A straw poll of my clients indicated that professional indemnity insurance had a couple of effects on law firms: fear and loathing. I then wondered if there was a link with the movie Fear and Loathing in Las Vegas. It has been described as ‘a black comedy road film’ or ‘a savage journey to the heart of the American dream’. It made me think that perhaps PII is not as frightening or as daunting as Las Vegas or as we solicitors find it to be.

Paul Bennett

Paul Bennett

Aaron & Partners LLP

Talking to the firms that we advise as partnership and professional disciplinary lawyers, there are still anxieties about the market. The primary concern appears still to be the classic: will I get a good price? What about succession and mergers? For the majority of small to medium-sized law firms, PII is one of the biggest external spends each year. Hopefully, this special focus and the recent Gazette roundtable (tinyurl.com/ybkf4wrz), which brought solicitors, brokers and underwriters together, will give firms a better insight insofar as the market is currently very favourable to law firms (and particularly small law firms). I took away some key points from the roundtable; probably the most reassuring was the comment of Patrick Bullen-Smith of Hera Indemnity, who stressed that prices are falling, reflecting a soft market with plenty of capacity.
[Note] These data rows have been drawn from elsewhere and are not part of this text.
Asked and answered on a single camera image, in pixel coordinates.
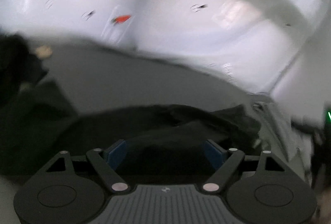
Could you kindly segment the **black zip-up jacket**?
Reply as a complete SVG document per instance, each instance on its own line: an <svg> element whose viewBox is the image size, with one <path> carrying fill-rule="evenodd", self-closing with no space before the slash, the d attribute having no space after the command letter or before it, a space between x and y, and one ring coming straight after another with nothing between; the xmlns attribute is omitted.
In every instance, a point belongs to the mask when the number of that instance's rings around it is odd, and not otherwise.
<svg viewBox="0 0 331 224"><path fill-rule="evenodd" d="M18 36L1 37L1 174L28 178L55 154L84 155L123 139L117 171L130 184L187 184L213 171L211 139L247 155L261 152L261 125L242 105L206 112L185 105L136 106L80 116Z"/></svg>

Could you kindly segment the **folded grey garment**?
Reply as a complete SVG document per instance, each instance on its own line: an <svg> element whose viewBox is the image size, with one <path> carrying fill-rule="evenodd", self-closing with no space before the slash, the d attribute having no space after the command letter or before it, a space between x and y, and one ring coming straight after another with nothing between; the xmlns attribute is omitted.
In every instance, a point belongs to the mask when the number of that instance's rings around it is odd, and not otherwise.
<svg viewBox="0 0 331 224"><path fill-rule="evenodd" d="M252 109L271 135L268 143L278 148L275 154L314 187L320 169L315 158L325 142L323 131L309 122L292 121L271 101L254 101Z"/></svg>

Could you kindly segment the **white translucent storage bag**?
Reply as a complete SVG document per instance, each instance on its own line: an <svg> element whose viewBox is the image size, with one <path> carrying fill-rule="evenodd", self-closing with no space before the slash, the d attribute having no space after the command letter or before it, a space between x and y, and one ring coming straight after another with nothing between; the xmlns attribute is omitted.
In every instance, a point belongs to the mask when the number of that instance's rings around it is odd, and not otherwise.
<svg viewBox="0 0 331 224"><path fill-rule="evenodd" d="M330 100L330 0L1 0L1 31L50 46L82 112L273 101L319 120Z"/></svg>

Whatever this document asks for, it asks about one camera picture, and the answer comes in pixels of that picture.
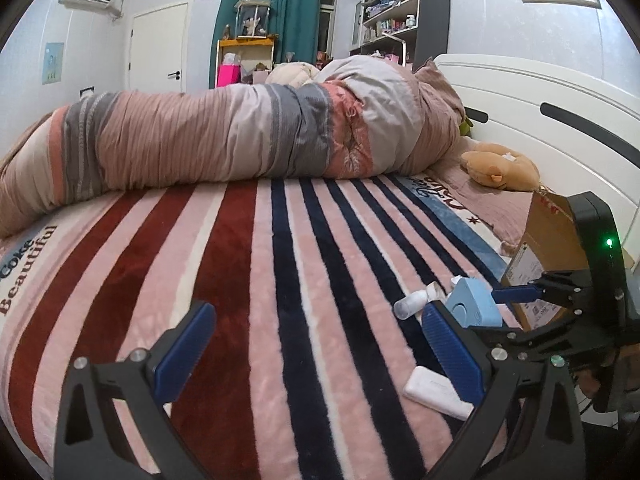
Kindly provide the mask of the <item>tan plush toy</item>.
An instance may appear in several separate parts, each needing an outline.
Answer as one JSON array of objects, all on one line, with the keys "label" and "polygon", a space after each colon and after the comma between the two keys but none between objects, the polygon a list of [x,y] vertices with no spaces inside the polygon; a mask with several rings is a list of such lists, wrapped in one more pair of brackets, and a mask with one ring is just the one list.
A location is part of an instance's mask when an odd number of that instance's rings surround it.
[{"label": "tan plush toy", "polygon": [[460,155],[460,162],[469,177],[485,188],[533,192],[540,187],[537,166],[525,155],[500,144],[476,144]]}]

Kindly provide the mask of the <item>teal curtain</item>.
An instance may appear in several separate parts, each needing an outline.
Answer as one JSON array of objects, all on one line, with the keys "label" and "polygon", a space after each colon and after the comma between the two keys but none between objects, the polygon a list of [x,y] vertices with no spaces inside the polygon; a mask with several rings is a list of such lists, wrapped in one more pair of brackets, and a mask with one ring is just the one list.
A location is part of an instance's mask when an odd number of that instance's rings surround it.
[{"label": "teal curtain", "polygon": [[[235,25],[235,3],[239,0],[220,0],[210,48],[209,88],[215,87],[217,42],[226,26]],[[274,58],[278,63],[292,52],[299,62],[312,63],[318,50],[320,0],[269,0],[271,3],[266,31],[278,36]]]}]

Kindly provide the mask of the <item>white door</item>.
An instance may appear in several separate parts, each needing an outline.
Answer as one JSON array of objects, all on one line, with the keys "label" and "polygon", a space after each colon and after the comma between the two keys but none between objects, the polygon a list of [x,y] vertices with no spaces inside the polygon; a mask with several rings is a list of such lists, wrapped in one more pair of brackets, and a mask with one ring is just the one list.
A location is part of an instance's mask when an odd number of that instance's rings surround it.
[{"label": "white door", "polygon": [[186,3],[140,14],[132,22],[129,89],[181,92]]}]

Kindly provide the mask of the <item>yellow wooden shelf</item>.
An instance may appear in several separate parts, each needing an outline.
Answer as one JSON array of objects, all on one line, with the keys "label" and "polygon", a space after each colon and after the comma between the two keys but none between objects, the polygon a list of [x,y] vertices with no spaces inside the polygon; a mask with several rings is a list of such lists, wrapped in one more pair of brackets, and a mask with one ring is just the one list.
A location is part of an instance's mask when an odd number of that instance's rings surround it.
[{"label": "yellow wooden shelf", "polygon": [[213,71],[213,85],[216,87],[218,67],[221,64],[239,64],[242,66],[240,82],[264,82],[273,69],[274,47],[272,38],[248,38],[218,40]]}]

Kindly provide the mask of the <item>striped plush blanket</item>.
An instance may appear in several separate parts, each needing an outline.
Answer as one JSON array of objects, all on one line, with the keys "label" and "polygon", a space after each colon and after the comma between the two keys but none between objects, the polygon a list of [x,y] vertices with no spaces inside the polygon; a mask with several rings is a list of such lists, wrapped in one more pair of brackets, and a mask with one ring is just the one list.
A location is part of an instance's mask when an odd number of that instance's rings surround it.
[{"label": "striped plush blanket", "polygon": [[217,326],[170,420],[215,479],[420,479],[458,423],[408,400],[437,361],[394,303],[506,264],[427,179],[112,193],[1,245],[1,419],[50,477],[67,367],[125,359],[194,299]]}]

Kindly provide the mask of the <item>bright pink bag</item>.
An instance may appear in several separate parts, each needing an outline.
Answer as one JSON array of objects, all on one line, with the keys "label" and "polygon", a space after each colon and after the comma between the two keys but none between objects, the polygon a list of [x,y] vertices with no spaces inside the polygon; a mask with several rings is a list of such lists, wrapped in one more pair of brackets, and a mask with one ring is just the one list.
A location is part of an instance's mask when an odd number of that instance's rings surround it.
[{"label": "bright pink bag", "polygon": [[218,67],[216,87],[238,84],[242,78],[242,66],[239,64],[221,64]]}]

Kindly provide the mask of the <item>brown cardboard box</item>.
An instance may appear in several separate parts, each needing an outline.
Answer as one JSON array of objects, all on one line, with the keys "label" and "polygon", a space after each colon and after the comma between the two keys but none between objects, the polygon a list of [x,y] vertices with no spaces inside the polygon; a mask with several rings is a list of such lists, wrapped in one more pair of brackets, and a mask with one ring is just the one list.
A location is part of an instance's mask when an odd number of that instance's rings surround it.
[{"label": "brown cardboard box", "polygon": [[[503,286],[525,285],[544,271],[571,271],[588,268],[580,246],[567,197],[535,192],[518,250],[501,279]],[[524,330],[534,330],[559,318],[565,310],[536,300],[528,304],[511,302]]]}]

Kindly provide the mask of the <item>rolled pink grey duvet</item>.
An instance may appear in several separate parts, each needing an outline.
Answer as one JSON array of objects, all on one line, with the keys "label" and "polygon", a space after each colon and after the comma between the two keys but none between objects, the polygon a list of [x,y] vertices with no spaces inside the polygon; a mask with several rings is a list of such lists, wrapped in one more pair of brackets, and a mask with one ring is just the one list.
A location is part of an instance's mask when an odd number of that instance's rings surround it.
[{"label": "rolled pink grey duvet", "polygon": [[106,192],[254,178],[420,174],[460,138],[465,109],[433,62],[354,55],[300,87],[198,96],[105,92],[26,130],[1,164],[1,233]]}]

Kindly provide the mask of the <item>white plastic bottle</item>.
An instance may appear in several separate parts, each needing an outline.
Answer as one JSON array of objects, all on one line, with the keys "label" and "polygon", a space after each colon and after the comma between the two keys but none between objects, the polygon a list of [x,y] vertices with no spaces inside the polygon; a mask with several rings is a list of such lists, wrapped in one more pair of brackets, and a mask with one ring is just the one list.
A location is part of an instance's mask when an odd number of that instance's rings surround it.
[{"label": "white plastic bottle", "polygon": [[424,288],[410,292],[409,295],[397,300],[393,305],[393,312],[398,320],[408,320],[419,313],[430,302],[447,299],[446,292],[436,282],[431,282]]}]

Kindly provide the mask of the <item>green plush toy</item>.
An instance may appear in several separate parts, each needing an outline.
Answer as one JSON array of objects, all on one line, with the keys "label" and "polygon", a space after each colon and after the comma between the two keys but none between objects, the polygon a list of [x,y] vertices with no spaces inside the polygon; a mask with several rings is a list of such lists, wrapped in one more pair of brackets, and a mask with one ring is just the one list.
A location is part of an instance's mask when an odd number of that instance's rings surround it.
[{"label": "green plush toy", "polygon": [[460,136],[468,136],[471,133],[472,127],[472,120],[468,116],[465,116],[463,122],[459,126]]}]

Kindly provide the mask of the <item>blue wall poster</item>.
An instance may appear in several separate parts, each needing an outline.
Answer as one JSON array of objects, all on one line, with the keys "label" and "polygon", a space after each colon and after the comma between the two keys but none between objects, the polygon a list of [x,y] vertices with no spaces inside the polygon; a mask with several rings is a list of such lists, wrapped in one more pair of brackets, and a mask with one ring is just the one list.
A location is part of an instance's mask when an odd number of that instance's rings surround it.
[{"label": "blue wall poster", "polygon": [[48,42],[44,47],[42,61],[42,84],[55,84],[62,78],[64,44]]}]

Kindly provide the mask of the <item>light blue square box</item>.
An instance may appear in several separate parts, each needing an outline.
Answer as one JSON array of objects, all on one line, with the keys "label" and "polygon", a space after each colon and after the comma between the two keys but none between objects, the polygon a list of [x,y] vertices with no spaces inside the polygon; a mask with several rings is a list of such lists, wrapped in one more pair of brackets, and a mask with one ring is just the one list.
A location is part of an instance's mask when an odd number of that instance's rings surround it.
[{"label": "light blue square box", "polygon": [[500,310],[483,281],[456,276],[451,283],[445,307],[462,327],[502,326]]}]

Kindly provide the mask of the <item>white rectangular power bank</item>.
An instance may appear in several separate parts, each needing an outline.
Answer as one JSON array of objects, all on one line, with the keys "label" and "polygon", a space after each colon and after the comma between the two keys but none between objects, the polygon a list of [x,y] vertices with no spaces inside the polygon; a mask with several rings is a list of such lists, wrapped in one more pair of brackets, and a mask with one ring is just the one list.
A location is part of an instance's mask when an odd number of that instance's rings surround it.
[{"label": "white rectangular power bank", "polygon": [[402,393],[417,404],[457,420],[467,420],[474,410],[471,403],[460,399],[446,376],[424,366],[417,366],[411,372]]}]

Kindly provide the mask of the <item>pink striped pillow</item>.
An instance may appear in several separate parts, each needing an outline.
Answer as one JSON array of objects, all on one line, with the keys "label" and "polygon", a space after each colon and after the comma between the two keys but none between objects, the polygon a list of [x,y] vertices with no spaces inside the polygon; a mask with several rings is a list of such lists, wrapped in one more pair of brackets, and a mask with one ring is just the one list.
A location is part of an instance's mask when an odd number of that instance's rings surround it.
[{"label": "pink striped pillow", "polygon": [[516,253],[525,232],[532,192],[485,188],[461,168],[458,155],[444,157],[427,173],[491,229],[501,242],[501,255],[512,257]]}]

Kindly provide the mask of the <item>glass display case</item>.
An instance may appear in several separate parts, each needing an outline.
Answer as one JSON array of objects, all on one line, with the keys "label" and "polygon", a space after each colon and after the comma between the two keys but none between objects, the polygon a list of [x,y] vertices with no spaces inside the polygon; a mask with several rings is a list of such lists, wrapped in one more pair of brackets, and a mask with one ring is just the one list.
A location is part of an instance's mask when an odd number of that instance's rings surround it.
[{"label": "glass display case", "polygon": [[241,38],[268,36],[270,0],[239,0],[234,8],[235,36]]}]

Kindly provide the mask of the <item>black bookshelf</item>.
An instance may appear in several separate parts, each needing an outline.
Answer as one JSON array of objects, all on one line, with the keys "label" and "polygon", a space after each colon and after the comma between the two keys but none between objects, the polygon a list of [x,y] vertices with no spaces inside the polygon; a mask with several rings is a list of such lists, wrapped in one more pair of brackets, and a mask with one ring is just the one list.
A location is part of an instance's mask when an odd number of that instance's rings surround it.
[{"label": "black bookshelf", "polygon": [[412,70],[448,51],[451,0],[359,0],[351,54]]}]

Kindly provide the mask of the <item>white bed headboard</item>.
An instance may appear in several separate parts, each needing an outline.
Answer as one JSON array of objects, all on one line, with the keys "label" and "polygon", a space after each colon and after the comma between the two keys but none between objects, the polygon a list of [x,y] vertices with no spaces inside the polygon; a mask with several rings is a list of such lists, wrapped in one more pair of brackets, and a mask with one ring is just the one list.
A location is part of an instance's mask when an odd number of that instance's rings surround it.
[{"label": "white bed headboard", "polygon": [[610,206],[626,252],[639,257],[636,96],[525,58],[442,54],[435,63],[462,99],[474,140],[524,154],[556,194],[597,194]]}]
His thoughts were echoed by John Wooldridge of Howden, another broker, who noted a capacity glut and added that the capacity was ‘good quality’. Gone are the days when we had to worry about unrated participants and the carnage that they generally cause when they exit: ‘[Set] against an extremely benign claims environment… where there is nothing seriously worrying for insurers. It is a buyer’s market.’
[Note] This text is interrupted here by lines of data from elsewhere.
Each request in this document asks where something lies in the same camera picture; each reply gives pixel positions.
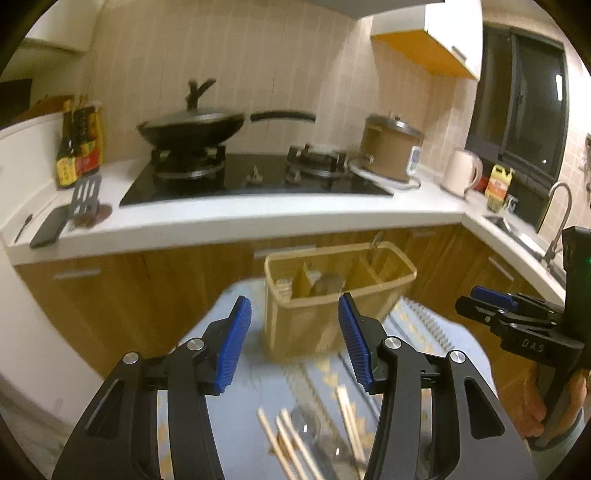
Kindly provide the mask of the person's right hand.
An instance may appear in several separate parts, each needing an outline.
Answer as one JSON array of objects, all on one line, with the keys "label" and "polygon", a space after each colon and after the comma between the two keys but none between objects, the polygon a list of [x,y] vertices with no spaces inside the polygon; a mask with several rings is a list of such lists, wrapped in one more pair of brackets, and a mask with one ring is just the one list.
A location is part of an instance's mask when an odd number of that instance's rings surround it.
[{"label": "person's right hand", "polygon": [[[588,376],[589,371],[581,369],[571,377],[568,384],[568,406],[556,426],[551,430],[550,439],[564,434],[574,425],[587,396]],[[514,418],[514,425],[522,439],[540,437],[545,430],[544,420],[547,415],[547,407],[538,390],[538,377],[539,367],[534,364],[525,377],[523,400]]]}]

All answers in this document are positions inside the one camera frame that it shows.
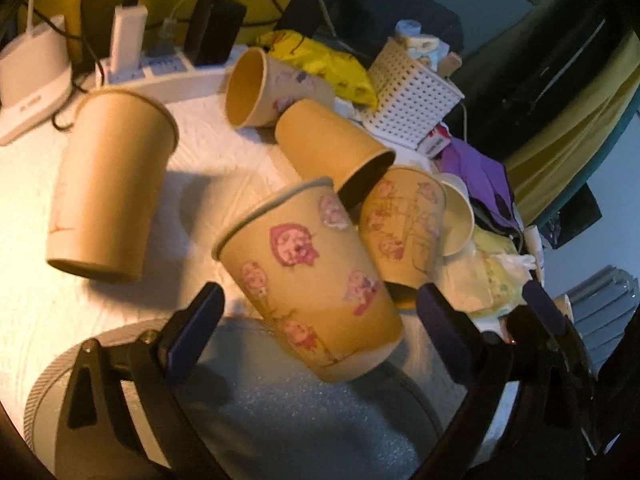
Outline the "white green printed paper cup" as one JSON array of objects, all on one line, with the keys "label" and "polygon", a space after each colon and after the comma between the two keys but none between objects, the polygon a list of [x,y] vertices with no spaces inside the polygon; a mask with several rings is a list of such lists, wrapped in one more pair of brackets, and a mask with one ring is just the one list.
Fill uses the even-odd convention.
[{"label": "white green printed paper cup", "polygon": [[475,218],[465,183],[454,174],[437,175],[445,190],[446,206],[442,217],[442,255],[461,252],[472,238]]}]

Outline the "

So 2017 should certainly be characterised by a professional indemnity market that the profession can embrace with confidence. We have got there, in my view, in a number of ways. The much-maligned posts of compliance officer for legal practice/finance and administration (COLP/COFA) have, despite being ham-fisted and overbearing in many respects, focused firms more on the issue of risk. My clients now talk to me about risks, whether or not they are involved in a partnership dispute, an employment dispute, or they are being investigated by the SRA. Five years ago, when I mentioned the words risk management, I saw blank faces. Not now. I suspect this is no coincidence.

There is a perception that smaller firms get a less favourable deal than larger firms. This was articulated at the roundtable by Sally Azarmi, chair of the Law Society Small Firms Division, who commented: ‘From the small firms day to day that I see, again, the real issue is not the limit, it is not knowing what the price should be for what they are paying for, especially firms that are just starting out… you have no idea whether you should be paying £10,000 or £3,000.’
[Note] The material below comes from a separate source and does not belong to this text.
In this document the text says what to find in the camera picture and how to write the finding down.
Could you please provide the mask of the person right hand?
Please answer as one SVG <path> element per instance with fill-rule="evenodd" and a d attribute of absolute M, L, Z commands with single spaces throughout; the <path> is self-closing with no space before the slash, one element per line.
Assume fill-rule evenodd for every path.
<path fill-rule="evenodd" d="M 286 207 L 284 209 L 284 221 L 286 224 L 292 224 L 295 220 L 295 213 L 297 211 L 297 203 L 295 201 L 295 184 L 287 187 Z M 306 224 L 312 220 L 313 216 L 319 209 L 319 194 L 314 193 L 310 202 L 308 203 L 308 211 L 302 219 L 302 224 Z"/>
Azarmi’s comments about the limit refer to the fact that the SRA wants to bring down the minimum protection level, in order to enhance competition. Brokers and underwriters are united in their view that this will not make any difference, as ultimately it is not the level of the claims which is the problem, but the prevalence of them and the onerous qualifying insurer rules (which the SRA has created). Amending the level of cover in isolation will not, therefore, have the impact that the regulator desires.

So what should you do to secure the best deal on your professional indemnity insurance this year? First, get to know your broker really well. If you have not used a broker before and you have gone direct do try a broker – typically their knowledge saves money. With brokers, I would recommend applying the ‘cup of coffee test’. If you are meeting them for a cup of coffee, does that fill you with dread, or is that person somebody you have got to know and trust? Only use the latter.

Specialist brokers offer a highly personalised service focused on the market. In getting to know your broker, you will understand that the ‘dark arts’ perceived to be taking place are about the management of risk, and about explaining that risk so that you get the best deal. A good broker will help you explain how you manage your risk effectively and will offer step-by-step support to see you through the process. The days of completing the form in the dark and sending it out yourself to 15 different insurers should probably be confined to the past.

The issue that typically arises in my own practice in relation to successor practices and mergers, when advising lawyers, law firms and funders, is that each wants to know that their position is clear and secure. The fact that the successor practice rules are a barrier to mergers is something which the SRA could – and I would argue should – address, rather than seeking to lower the limit of protection.

For firms going through a merger, looking carefully as part of the due diligence process at the way in which risk is being managed, and at the claims and complaints history in the widest sense (not just the reported sense) is key. Remembering that a complaint is only an expression of dissatisfaction under the Legal Ombudsman’s rules is a good starting point, as is auditing files (subject to appropriate confidentiality safeguards) to demonstrate that what the firm thinks it is doing is what is actually happening across all fee-earners and practice areas.

Put simply: understand what the underwriter wants and deliver on it.

Paul Bennett is a professional practices partner specialising in regulation and partnership matters at Aaron & Partners LLP.